**What is being asked:** After locating "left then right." in the listing below, copy that line and each one after it exactly, ending with the line that has "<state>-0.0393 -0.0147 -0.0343".

**Available data:**
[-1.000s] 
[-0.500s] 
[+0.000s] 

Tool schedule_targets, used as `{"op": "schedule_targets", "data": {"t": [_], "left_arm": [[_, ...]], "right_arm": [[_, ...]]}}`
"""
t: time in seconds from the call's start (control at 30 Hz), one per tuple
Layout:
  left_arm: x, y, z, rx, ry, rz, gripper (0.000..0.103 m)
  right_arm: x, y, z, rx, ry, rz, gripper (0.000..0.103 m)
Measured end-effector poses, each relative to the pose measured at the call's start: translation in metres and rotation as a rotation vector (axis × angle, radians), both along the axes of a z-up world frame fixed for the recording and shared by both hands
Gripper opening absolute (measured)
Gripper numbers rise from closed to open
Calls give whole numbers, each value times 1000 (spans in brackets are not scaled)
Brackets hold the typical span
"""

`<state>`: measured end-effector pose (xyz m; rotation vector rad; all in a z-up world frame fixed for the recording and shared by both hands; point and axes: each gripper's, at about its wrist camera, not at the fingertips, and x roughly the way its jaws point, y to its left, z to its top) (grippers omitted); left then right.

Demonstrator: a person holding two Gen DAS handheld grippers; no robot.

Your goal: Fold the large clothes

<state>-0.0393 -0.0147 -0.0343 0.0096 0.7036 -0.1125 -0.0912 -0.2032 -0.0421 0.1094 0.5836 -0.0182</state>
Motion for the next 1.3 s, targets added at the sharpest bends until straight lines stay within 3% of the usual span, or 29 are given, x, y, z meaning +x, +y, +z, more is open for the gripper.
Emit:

**Answer section:**
`<state>`: measured end-effector pose (xyz m; rotation vector rad; all in a z-up world frame fixed for the recording and shared by both hands; point and axes: each gripper's, at about its wrist camera, not at the fingertips, and x roughly the way its jaws point, y to its left, z to its top) (grippers omitted); left then right.

Demonstrator: a person holding two Gen DAS handheld grippers; no robot.

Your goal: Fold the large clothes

<state>-0.0393 -0.0147 -0.0343 0.0096 0.7036 -0.1125 -0.0912 -0.2032 -0.0421 0.1094 0.5836 -0.0182</state>

No further answer is needed.